- Coat of arms
- Map of Esplores in Mallorca
- Esporles Location in Spain Esporles Esporles (Balearic Islands) Esporles Esporles (Spain)
- Coordinates: 39°39′58″N 2°34′48″E﻿ / ﻿39.66611°N 2.58000°E
- Country: Spain
- Autonomous community: Balearic Islands
- Province: Balearic Islands
- Comarca: Sierra de Tramontana
- Judicial district: Manacor

Government
- • Mayor: Miquel Ensenyat Riutort

Area
- • Total: 35.29 km^{2} (13.63 sq mi)
- Elevation: 198 m (650 ft)

Population (2025-01-01)
- • Total: 5,264
- • Density: 149.2/km^{2} (386.3/sq mi)
- Demonym: Esporlerí
- Website: Official website

= Esporles =

Esporles (/ca-ES-IB/) is a municipality in Mallorca in the Balearic Islands, Spain. Situated around the zone of the Serra de Tramuntana, it is located approximately 15 km from Palma de Mallorca. The town is divided into Vilavella and Vilanova. It also includes small developments, such as Ses Rotgetes de Canet y Es Verger.

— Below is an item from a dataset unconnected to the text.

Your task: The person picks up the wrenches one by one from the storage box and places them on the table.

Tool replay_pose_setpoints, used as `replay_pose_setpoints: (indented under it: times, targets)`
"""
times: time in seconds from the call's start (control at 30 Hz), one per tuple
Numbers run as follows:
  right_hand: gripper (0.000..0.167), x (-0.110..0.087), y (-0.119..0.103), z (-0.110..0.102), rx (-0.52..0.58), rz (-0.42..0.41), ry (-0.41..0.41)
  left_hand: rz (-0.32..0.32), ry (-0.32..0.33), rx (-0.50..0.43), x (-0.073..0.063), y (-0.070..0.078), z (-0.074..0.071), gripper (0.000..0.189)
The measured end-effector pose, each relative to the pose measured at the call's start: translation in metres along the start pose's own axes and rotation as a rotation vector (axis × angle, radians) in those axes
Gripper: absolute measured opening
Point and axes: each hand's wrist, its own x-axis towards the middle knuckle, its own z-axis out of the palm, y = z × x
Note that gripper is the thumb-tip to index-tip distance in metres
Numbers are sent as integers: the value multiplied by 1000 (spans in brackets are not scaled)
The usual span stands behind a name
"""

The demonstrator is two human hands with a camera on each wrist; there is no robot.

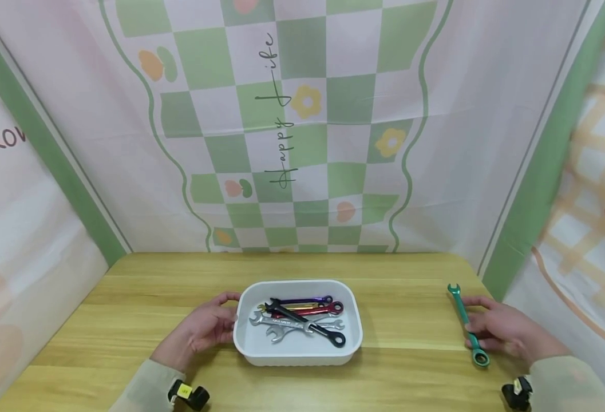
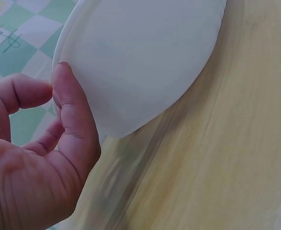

Its economy was traditionally based on agriculture and animal husbandry, which is displayed at the rural estate museum La Granja. Tourism, like in most of the Balearic Islands, is now the base of its economy. The textile industry was historically very important economically, but in the present day, only traces of the factories remain. Some to this day remain empty but most have been transformed into housing. One of the biggest factories was turned into the local library Sa Fabrica, which opened in 2010.

== Administration ==
=== Constitutional mayors (2015–1979) ===

| Legislature | Mayor's name | Political party |
|---|---|---|
| 2015– | Maria Ramon Salas | MÉS-APIB |
| 2011–2015 | Miquel Ensenyat | PSM |
| 2007–2011 | Miquel Ensenyat | PSM |
| 2005–2007 | Miquel Ensenyat | PSM |
| 1999–2005 | Jaume Pou Reines | PP |
| 1996–1999 | Jaume Pou Reines | PP |
| 1995–1996 | Pere Trias Auli | PSM |
| 1991–1995 | Guillermo Bosch | PSOE |
| 1987–1991 | Vicenç Matas | PSOE |
| 1983–1987 | Vicenç Matas | PSOE |
| 1979–1983 | Bartolome Bosch | Independent |

== Monuments ==
- Parochial church of Sant Pere
- Cor de Jesús
- Ermita de Maristella
- Parochial church of Esgleieta
- La Granja
- Son Tugores
- Canet

== Culture==
- Public school Gabriel Comas i Ribes
- Public institute Josep Font i Tries

== Sports==
- Football pitch in Son Quint (home of the local team C. E. Esporles).
- Municipal pavilion for Basketball
- Tennis court in Son Quint (Currently abandoned and not maintained)
- Indoor Volleyball in Colegio Gabriel Comas i Ribas
- Rhythmic gymnastics in Colegio Gabriel Comas i Ribas
- Public open roof Swimming pool (only open in summer and spring)
== Festivities ==
- Festes de Sant Pere (23 to 30 June) is one of the most important celebrations. The popular correfoc, which has been a part of local events since the late 20th century and early 21st century, is not typical of any town in the Balearic Islands. Its origins go back to the ancient Ball de Diables, whose first dated written records are from 12th-century Tarragona.

- La Fira Dolça is held on the first Sunday of October. Confections are the focus of the fair, held in Esporles since 2005. Traditional products like crespells, a biscuit of Jewish origin which today is made in the shape of stars, flowers or circles, and other, more modern products, like cupcakes are presented. The festival also features craft stalls, expositions, contests, baking workshops for children, an area dedicated to embroidery and an area for craft beer.